Convert XML to JSON in Python
XML conversion is very useful if we work on an API that returns data in JSON format and the source of data is in XML format.
JSON
A JSON file reserves the simple data structures and objects in JSON format, Json is a standard data exchange format. Json is used for data transmission among a server and web application.
The data in JSON object is in the form of a key and value pair. The keys refer to strings and the values are JSON types and these both are separated by a colon. By using the text editor Json files can be edited.
XML
XML is used for storing the data. It is case-sensitive. The markup items are defined with XML and produce personalized markup language. An element is defined as the basic unit. There is no predefined tags in XML. It clarifies sharing of data, transport of data, changes in the platform.
Converting XML to JSON
There is no built-in library included in Python for working with XML. But we can do this using the xmltodict library and can be installed via PIP. First, we need to install xmltodict module via PIP
pip install xmltodict
Now, we need to import the inbulit module JSON by using the import keyword
import json
Reading the XML file
We can easily read the XML file with below code snippet
with open("xml_file.xml") as xml_file:
data_dict = xmltodict.parse(xml_file.read())
Closing the XML file
xml_file.close()
Convert the xml_data into a dictionary
json_data = json.dumps(data_dict)
Writing the json_data to the output file
with open("data.json", "w") as json_file:
json_file.write(json_data)
Closing the output file
json_file.close()
Example:
import xmltodict
import json
obj = xmltodict.parse("""<teachers>
<teacher memberid = "10001">
<name> Akash mishra </name>
<gender> male </gender>
<subjects>
<subject name= "Math" class= "KG" />
<subject name= "Science" class= "PG" />
<subject name= "Social Science" class = "LKG" />
</subjects>
</teacher>
<teacher memberid = "10002">
<name> Anuj rana </name>
<gender> male </gender>
<subjects>
<subject name= "Math" class= "KG" />
<subject name= "Science" class= "PG" />
<subject name= "Social Science" class = "LKG" />
</subjects>
</teacher>
</teachers>""")
print(json.dumps(obj))
Output:
{"teachers": {"teacher": [{"@memberid": "10001", "name": "Akash mishra", "gender": "male", "subjects": {"subject": [{"@name": "Math", "@class": "KG"}, {"@name": "Science", "@class": "PG"}, {"@name": "Social Science", "@class": "LKG"}]}}, {"@memberid": "10002", "name": "Anuj rana", "gender": "male", "subjects": {"subject": [{"@name": "Math", "@class": "KG"}, {"@name": "Science", "@class": "PG"}, {"@name": "Social Science", "@class": "LKG"}]}}]}}
The xmltodict.parse() method is used for converting the XML document to a Python object.
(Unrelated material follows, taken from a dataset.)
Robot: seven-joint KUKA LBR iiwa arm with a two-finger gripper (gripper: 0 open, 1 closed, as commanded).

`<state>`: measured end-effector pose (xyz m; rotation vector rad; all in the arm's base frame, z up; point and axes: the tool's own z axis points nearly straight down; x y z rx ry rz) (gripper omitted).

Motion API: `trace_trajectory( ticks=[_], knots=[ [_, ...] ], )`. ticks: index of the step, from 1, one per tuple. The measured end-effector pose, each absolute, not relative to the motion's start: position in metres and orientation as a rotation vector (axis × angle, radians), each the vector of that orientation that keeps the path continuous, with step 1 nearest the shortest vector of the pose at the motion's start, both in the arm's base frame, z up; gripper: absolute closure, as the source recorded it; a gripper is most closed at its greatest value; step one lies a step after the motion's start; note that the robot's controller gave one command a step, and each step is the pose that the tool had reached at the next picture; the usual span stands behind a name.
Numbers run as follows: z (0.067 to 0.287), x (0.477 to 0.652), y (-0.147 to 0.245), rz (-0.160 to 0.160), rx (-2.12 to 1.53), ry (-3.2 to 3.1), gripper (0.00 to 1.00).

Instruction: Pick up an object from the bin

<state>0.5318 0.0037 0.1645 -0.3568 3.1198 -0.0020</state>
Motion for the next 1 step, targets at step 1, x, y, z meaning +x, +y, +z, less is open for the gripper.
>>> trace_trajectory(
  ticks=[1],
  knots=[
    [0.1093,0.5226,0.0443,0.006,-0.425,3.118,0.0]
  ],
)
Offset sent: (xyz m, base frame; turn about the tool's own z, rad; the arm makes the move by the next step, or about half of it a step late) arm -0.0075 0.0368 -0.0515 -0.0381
Convert XML to Python Object
There is another library named untangle that is used for converting XML.
We can install it by using the below command
pip install untangle
Example:
import untangle
obj = untangle.parse("""
<employees>
<employee>
<name>Akash Sharma</name>
<role>Software engineer</role>
<age>29</age>
</employee>
</employees>
""")
#Access the name
print(obj.employees.employee.name.cdata)
Output:
Akash Sharma
Reading with untangle.parse method
import untangle
obj = untangle.parse("Employee.xml")
print(obj.employees.employee.name.cdata)
Output:
Akash Sharma
XML to JSON with Pandas
We can also convert XML to JSON with Pandas module. Pandas are essentially used for data cleaning in data science.
Installation
If we want to read XML with Pandas we need to install the pandas-read-xml via PIP. It can be installed by using the below command.
pip install pandas-read-xml
With using the below code we can conver XML to JSON in Pandas
import pandas_read_xml as pdx
df = pdx.read_xml("Student.xml")
print(df.to_json())
The Pandas module requires other modules for working(idna, numpy, chardet, pytz, six, python-dateutil, pandas, certifi, urllib3, requests, pyarrow). Because of this, it takes much memory so, the xmltodict method is highly efficient for XML to JSON conversion.
XML to JSON with Beautifulsoup
The main purpose of the Beautifulsoup library is parsing the HTML.It can also parse XML using the third-party parser known as lxml.Firstly, we need to install both modules.These can be easily installed with the below command
pip install beautifulsoup4
pip install lxml
Example:
from bs4 import BeautifulSoup
import json
#Loading xml
xml_parser = BeautifulSoup(open('Employee.xml'), 'xml')
Extracting the suitable information
name = xml_parser.find('name').contents[0]
age = xml_parser.find('age').contents[0]
role = xml_parser.find('role').contents[0]
employee = {
'name':name,
'age': age,
'role': role
}
print(json.dumps(employee))
Output:
{"name": "Akash", "age": "29", "role": "Software engineer"}
Conclusion
In the above tutorial, you have understood how to convert the XML to JSON with different methods. We have seen different methods in the conversion of XML to JSON.